Tu infatti l'adoperi nei tuoi gruppi di analisi collettiva; qual è l'obiettivo di questa attività?
«L'analisi ha sempre come obiettivo la cura della psiche; è la trasformazione della psiche, che sottintende, nella maggior parte dei casi, la cura di essa. L'analisi è: interpretazione (strumento) - trasformazione (obiettivo) - cura (effetto)».
Che significa per te "interpretazione"?
«Significa che io, analista, debbo interpretare, cioè rendere esplicito il significato di ciò che tu mi porti in analisi: sogni, associazioni di idee, fatti tuoi, ecc.»
Ma questo rigore - interpretare e basta, non dar consigli, non intervenire - non è in contraddizione con la tua polemica contro gli analisti che ascoltano, tacciono e intascano l'onorario del paziente?

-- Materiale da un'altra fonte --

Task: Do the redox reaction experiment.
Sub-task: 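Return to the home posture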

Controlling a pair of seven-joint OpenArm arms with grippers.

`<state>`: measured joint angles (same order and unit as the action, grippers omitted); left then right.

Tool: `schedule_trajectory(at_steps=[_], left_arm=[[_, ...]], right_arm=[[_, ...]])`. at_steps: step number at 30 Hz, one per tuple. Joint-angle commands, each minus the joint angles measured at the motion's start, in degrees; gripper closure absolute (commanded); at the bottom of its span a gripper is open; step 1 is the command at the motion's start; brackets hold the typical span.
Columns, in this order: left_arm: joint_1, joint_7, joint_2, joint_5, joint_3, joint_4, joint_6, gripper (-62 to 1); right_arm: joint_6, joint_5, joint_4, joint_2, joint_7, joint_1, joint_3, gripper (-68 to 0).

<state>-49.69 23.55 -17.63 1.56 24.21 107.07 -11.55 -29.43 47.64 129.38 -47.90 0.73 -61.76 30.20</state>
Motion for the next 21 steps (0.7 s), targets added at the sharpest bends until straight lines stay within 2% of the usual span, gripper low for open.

«Ma quelli non ascoltano neppure. Ricevono telefonate, pensano ai fatti proprio. Fanno, insomma, fantasie di sparizione sulla persona che hanno davanti. E questo succede perchè l'analista, spesso, è più malato del paziente: malato di invidia, di bramosia, di istinto di morte/annullamento. L'analisi buona è quella che realizza interamente il rapporto umano, per incominciare, tra analista ed analizzando...»
Un altro dogma freudiano che tu stai abbattendo è quello del pagamento. I tuoi gruppi sono gratuiti. Allora non è vero quello che diceva Freud che, se non si paga, l'analisi non funziona, non riesce?
«Il fatto del pagamento ha attinenza con la cura soltanto quando il rifiuto di pagare - se se ne hanno i mezzi - esprime la bramosia del paziente nei riguardi dell'analista. Se tu guadagni tre milioni al mese, e mi vuoi dare mille lire a seduta, questa tua bramosia va frustata, e me ne devi dare venti. Nella società di domani, comunque, l'analista dovrebbe essere retribuito dalla collettività e quindi, gradatamente, scomparire».